**SUPPLIED RECORDS**
──────
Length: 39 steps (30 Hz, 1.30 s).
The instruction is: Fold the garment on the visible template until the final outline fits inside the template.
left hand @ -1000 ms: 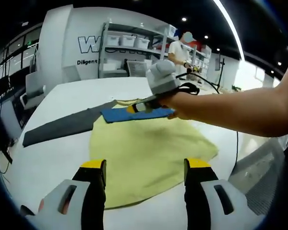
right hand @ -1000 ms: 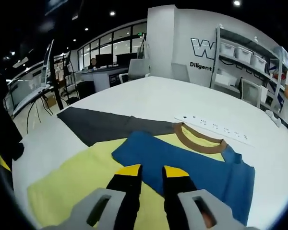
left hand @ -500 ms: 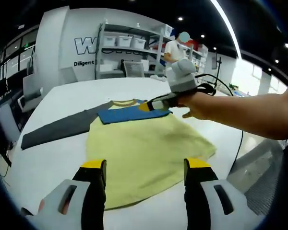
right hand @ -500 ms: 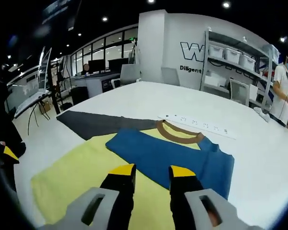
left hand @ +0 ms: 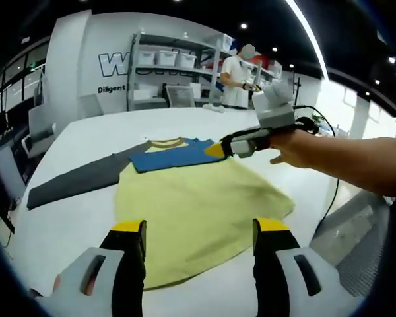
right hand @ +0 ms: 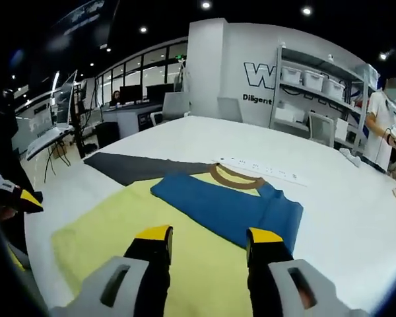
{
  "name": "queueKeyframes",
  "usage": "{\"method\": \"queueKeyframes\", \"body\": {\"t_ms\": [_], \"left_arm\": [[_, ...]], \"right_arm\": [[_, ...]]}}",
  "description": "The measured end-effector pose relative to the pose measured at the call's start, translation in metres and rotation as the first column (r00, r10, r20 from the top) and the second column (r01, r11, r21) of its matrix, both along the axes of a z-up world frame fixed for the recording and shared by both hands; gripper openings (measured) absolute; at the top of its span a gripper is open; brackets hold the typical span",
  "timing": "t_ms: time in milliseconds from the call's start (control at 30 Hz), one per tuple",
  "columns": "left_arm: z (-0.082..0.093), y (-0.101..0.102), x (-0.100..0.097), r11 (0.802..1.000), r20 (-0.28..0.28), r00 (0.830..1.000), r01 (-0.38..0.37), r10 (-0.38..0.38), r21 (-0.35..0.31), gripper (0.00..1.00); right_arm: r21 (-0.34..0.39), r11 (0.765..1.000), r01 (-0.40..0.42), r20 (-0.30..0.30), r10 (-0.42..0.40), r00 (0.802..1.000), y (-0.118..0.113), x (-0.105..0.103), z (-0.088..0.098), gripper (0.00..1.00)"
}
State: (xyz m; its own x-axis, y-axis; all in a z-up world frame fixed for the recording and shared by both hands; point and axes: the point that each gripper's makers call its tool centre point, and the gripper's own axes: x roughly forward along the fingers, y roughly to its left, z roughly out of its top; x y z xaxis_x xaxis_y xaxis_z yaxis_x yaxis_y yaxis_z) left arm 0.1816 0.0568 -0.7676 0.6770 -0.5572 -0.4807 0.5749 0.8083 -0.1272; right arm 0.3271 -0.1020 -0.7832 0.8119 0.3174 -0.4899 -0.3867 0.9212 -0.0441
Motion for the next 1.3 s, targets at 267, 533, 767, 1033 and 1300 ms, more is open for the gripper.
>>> {"method": "queueKeyframes", "body": {"t_ms": [267,533,767,1033,1300], "left_arm": [[0.001,-0.001,0.000,1.000,0.007,1.000,0.003,-0.003,0.000,0.61],[0.002,0.000,-0.001,1.000,0.012,1.000,-0.001,0.001,-0.004,0.61],[0.003,0.001,-0.001,1.000,0.012,1.000,-0.005,0.005,-0.010,0.61],[0.002,0.000,-0.002,1.000,0.008,1.000,-0.006,0.006,-0.011,0.61],[0.003,0.008,0.001,0.999,0.001,0.999,-0.042,0.042,-0.025,0.60]], "right_arm": [[0.047,0.998,0.043,0.042,-0.045,0.998,-0.009,-0.027,0.019,0.54],[0.038,0.998,0.049,0.108,-0.053,0.993,-0.013,-0.055,0.042,0.58],[0.064,0.995,0.074,0.157,-0.083,0.984,-0.023,-0.083,0.061,0.61],[0.039,0.994,0.099,0.162,-0.104,0.981,-0.030,-0.096,0.051,0.72],[0.033,0.998,0.057,0.172,-0.061,0.983,-0.017,-0.093,0.053,0.70]]}}
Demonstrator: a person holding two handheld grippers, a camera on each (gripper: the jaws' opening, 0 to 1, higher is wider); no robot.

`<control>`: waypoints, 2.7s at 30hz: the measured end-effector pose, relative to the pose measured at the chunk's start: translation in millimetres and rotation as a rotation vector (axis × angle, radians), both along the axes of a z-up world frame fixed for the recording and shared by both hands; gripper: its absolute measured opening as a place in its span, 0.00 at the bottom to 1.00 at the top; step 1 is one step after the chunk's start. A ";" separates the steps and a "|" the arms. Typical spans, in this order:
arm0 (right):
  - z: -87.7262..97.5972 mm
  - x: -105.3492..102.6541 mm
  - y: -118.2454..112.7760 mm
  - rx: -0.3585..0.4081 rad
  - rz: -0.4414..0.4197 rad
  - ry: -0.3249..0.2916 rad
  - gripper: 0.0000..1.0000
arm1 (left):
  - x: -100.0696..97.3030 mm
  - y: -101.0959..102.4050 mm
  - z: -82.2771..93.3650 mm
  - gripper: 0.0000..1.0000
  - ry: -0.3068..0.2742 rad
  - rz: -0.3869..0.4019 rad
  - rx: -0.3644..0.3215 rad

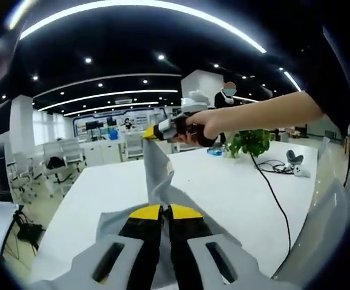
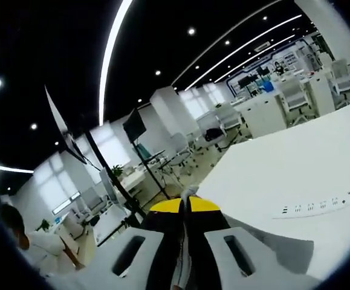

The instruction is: Fold the towel on the table until its edges align and the towel forms a compact rectangular stack.

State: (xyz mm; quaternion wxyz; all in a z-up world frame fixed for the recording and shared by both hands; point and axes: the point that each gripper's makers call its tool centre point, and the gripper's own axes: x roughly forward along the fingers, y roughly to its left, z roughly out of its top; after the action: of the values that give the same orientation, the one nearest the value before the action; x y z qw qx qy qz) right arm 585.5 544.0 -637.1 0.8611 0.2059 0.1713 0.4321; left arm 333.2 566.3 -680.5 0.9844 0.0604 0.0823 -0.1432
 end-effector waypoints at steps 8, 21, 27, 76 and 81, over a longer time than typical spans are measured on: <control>-11.1 -1.9 14.2 -0.019 0.028 0.010 0.00 | -4.9 17.4 -7.4 0.04 0.007 0.063 -0.018; -40.0 -1.2 34.6 -0.060 0.060 0.037 0.00 | -9.9 43.3 -32.9 0.03 0.051 0.163 -0.068; -49.0 0.8 44.8 -0.074 0.072 0.047 0.00 | -12.3 53.2 -42.7 0.04 0.066 0.195 -0.088; -183.5 18.9 142.1 -0.211 0.101 0.174 0.00 | -22.8 151.6 -173.2 0.04 0.192 0.593 -0.307; -200.0 23.6 151.8 -0.263 0.122 0.128 0.01 | -28.4 161.0 -185.4 0.00 0.214 0.628 -0.285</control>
State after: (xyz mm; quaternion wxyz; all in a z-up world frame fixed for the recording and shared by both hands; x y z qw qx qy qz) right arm 609.1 695.8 -837.1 0.8402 0.1079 0.2930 0.4433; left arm 304.8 727.3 -865.9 0.9648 -0.1211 0.1787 0.1505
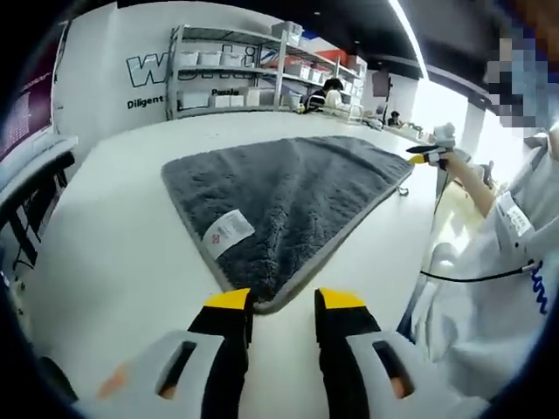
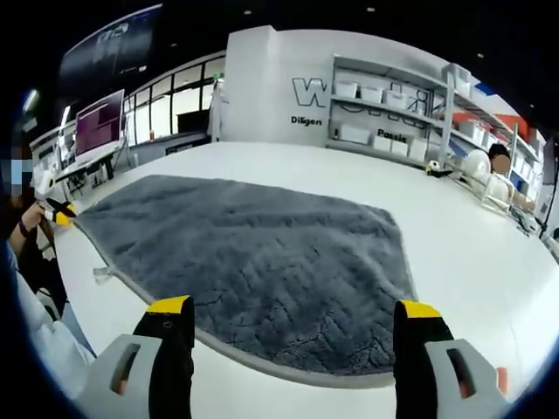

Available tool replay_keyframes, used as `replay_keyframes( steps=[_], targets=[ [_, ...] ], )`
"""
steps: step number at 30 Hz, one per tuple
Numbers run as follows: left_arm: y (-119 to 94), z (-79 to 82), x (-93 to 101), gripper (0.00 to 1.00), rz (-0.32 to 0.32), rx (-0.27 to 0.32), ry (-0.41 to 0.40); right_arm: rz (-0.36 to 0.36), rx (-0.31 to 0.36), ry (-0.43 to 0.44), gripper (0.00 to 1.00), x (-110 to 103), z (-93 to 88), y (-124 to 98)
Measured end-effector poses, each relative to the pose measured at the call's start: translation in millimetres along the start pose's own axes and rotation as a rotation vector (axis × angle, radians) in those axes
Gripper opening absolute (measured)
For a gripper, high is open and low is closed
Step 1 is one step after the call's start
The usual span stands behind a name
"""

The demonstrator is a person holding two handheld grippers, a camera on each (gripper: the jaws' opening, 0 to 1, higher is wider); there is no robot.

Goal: Open the folded towel by lifting each exposed corner and separating the folded layers until the towel lies flat within the target outline without major curled edges

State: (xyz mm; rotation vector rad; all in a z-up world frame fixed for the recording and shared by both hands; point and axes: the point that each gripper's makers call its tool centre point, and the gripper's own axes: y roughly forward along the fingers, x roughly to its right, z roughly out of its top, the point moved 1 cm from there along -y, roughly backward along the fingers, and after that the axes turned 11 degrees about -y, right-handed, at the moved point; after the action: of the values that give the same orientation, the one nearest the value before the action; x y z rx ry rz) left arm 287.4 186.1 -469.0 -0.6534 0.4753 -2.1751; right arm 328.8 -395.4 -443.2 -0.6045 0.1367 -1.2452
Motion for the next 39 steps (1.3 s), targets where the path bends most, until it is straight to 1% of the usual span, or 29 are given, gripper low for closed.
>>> replay_keyframes(
  steps=[4, 8, 10, 11, 13, 16, 18, 22, 23, 25, 27, 29, 32, 35, 39],
  targets=[
    [-9.4, 10.9, 0.8, 0.38, -0.007, 0.110, -0.055, -0.003, 0.005, -0.012, 0.97, 1.6, 6.1, -1.2],
    [-18.0, 22.1, 4.0, 0.48, -0.009, 0.200, -0.063, -0.007, 0.015, -0.024, 0.97, 4.1, 11.6, -1.1],
    [-20.1, 25.0, 7.3, 0.54, -0.012, 0.221, -0.061, -0.010, 0.015, -0.028, 0.97, 5.5, 12.5, -0.8],
    [-20.4, 26.5, 9.0, 0.59, -0.013, 0.232, -0.063, -0.010, 0.014, -0.030, 0.97, 5.8, 12.5, -0.8],
    [-19.6, 29.2, 12.8, 0.66, -0.017, 0.251, -0.065, -0.008, 0.014, -0.029, 0.97, 6.8, 12.1, -1.3],
    [-16.9, 30.5, 19.6, 0.72, -0.022, 0.264, -0.065, -0.002, 0.012, -0.015, 0.97, 8.3, 7.7, -4.6],
    [-16.6, 32.2, 20.0, 0.77, -0.014, 0.276, -0.068, 0.000, 0.008, -0.006, 0.97, 9.0, 2.5, -9.3],
    [-13.9, 34.8, 21.6, 0.85, -0.007, 0.294, -0.079, 0.004, -0.004, 0.005, 0.99, 10.6, -7.1, -16.8],
    [-12.1, 35.5, 21.9, 0.88, -0.004, 0.297, -0.082, 0.008, -0.007, 0.009, 0.99, 10.5, -9.5, -18.5],
    [-8.6, 36.2, 22.0, 0.93, 0.004, 0.296, -0.082, 0.017, -0.009, 0.017, 0.99, 10.3, -12.9, -21.3],
    [-5.8, 35.4, 22.2, 0.94, 0.005, 0.289, -0.074, 0.022, -0.009, 0.020, 0.99, 10.3, -15.3, -24.1],
    [-3.4, 34.2, 21.8, 0.98, 0.010, 0.284, -0.074, 0.023, -0.010, 0.014, 0.99, 9.5, -17.4, -26.6],
    [-1.5, 31.2, 21.8, 0.99, 0.014, 0.274, -0.070, 0.024, -0.016, 0.004, 0.99, 8.4, -20.9, -30.0],
    [-4.3, 31.2, 16.2, 0.99, 0.047, 0.285, -0.060, 0.022, -0.024, -0.020, 0.99, 8.0, -25.5, -32.7],
    [-6.6, 29.5, 11.7, 0.99, 0.075, 0.300, -0.056, 0.032, -0.046, -0.021, 0.99, 6.3, -35.2, -31.9]
  ],
)
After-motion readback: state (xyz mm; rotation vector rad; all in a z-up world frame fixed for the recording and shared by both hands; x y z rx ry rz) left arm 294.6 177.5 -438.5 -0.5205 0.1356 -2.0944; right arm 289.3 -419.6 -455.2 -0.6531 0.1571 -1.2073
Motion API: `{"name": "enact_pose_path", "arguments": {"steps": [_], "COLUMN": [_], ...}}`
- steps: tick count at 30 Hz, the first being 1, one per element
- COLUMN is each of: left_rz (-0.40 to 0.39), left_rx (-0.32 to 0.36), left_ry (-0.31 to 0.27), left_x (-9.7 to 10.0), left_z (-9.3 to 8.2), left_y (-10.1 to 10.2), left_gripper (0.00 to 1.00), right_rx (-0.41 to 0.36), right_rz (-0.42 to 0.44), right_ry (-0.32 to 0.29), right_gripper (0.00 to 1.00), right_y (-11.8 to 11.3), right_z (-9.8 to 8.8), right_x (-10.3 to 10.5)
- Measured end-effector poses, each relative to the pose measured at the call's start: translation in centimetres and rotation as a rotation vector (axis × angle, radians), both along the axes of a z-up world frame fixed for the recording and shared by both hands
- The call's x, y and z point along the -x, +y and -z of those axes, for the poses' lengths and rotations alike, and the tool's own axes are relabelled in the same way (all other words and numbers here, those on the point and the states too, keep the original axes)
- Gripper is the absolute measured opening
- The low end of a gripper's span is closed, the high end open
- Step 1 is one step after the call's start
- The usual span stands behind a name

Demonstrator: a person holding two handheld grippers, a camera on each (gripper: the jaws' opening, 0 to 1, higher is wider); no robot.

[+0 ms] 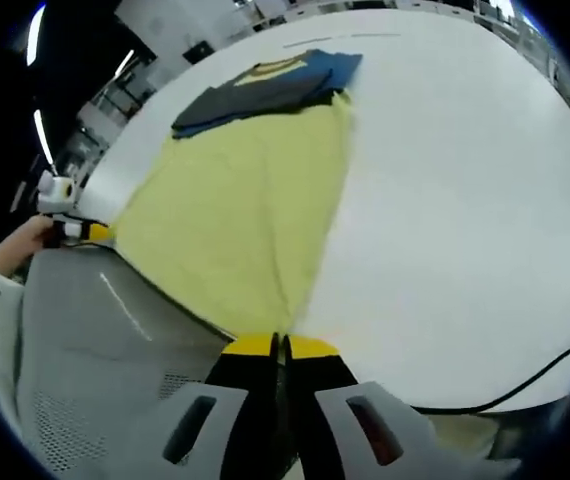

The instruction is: Fold the garment on the visible template until the final outline fits inside the template.

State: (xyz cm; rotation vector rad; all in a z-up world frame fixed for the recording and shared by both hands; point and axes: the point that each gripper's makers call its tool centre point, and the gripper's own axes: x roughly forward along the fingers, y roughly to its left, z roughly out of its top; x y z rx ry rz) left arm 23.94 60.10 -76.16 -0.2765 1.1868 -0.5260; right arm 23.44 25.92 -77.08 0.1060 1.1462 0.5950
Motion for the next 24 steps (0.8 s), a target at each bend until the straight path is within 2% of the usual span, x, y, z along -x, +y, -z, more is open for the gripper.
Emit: {"name": "enact_pose_path", "arguments": {"steps": [5, 8, 10, 14, 24], "left_rz": [-0.003, -0.013, -0.021, -0.039, -0.087], "left_rx": [0.001, 0.005, 0.008, 0.015, 0.034], "left_ry": [0.004, 0.009, 0.012, 0.018, 0.012], "left_x": [-0.01, -0.02, -0.04, -0.07, -0.02], "left_z": [0.1, 0.11, 0.14, 0.14, -0.51], "left_y": [-0.11, -0.12, -0.09, -0.06, 0.35], "left_gripper": [0.0, 0.0, 0.0, 0.0, 0.0], "right_rx": [0.005, 0.011, 0.005, -0.002, 0.004], "right_rz": [0.024, 0.014, 0.045, 0.044, 0.021], "right_ry": [0.021, 0.006, 0.028, 0.04, 0.017], "right_gripper": [0.03, 0.03, 0.03, 0.03, 0.03], "right_y": [-0.1, -0.08, -0.17, -0.14, -0.05], "right_z": [0.07, 0.09, 0.14, 0.12, -0.28], "right_x": [-0.03, -0.02, -0.07, -0.05, 0.03]}}
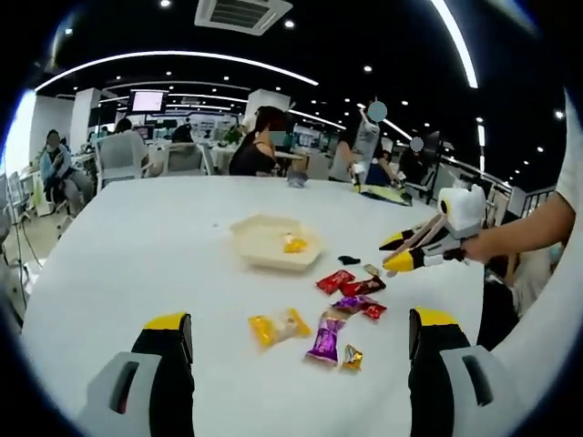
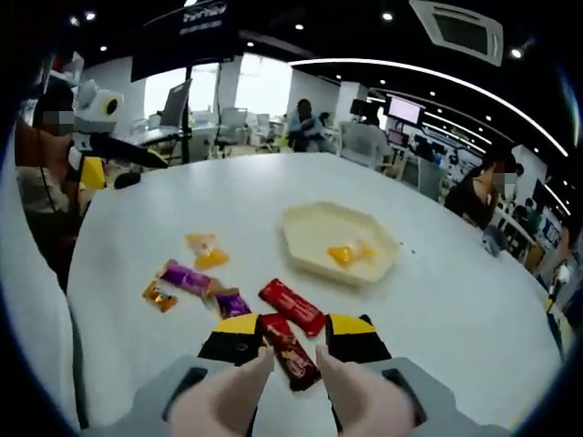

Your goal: Place the target food into the container with the food tongs after gripping and lifting it, then release it inside without dropping or visibly crushing the food.

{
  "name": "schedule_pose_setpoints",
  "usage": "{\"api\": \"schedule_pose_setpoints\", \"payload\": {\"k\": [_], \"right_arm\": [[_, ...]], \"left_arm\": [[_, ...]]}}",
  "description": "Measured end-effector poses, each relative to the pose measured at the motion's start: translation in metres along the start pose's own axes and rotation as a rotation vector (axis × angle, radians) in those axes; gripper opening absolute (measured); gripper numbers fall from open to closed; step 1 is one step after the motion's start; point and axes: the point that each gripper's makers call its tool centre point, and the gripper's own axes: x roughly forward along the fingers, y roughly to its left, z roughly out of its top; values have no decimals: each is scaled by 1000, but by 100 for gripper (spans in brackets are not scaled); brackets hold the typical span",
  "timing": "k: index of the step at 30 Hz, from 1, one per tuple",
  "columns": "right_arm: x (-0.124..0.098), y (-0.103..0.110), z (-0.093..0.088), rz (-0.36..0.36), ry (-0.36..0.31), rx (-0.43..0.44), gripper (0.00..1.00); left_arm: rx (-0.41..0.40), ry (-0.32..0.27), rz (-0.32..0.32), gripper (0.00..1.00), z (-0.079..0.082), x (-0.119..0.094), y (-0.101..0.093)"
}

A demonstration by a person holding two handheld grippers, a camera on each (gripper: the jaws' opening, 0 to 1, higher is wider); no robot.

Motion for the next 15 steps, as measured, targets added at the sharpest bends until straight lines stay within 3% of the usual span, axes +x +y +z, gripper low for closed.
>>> {"api": "schedule_pose_setpoints", "payload": {"k": [6, 15], "right_arm": [[8, 5, -4, 99, 17, -99, 27], [16, 13, -6, 258, 53, -212, 27]], "left_arm": [[-89, 1, 58, 99, -16, -14, 9], [-129, -1, 112, 99, -27, -19, 10]]}}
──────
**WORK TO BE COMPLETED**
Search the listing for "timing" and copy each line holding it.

**ANSWER SPACE**
  "timing": "t_ms: time in milliseconds from the call's start (control at 30 Hz), one per tuple",
  "timing": "k: index of the step at 30 Hz, from 1, one per tuple",

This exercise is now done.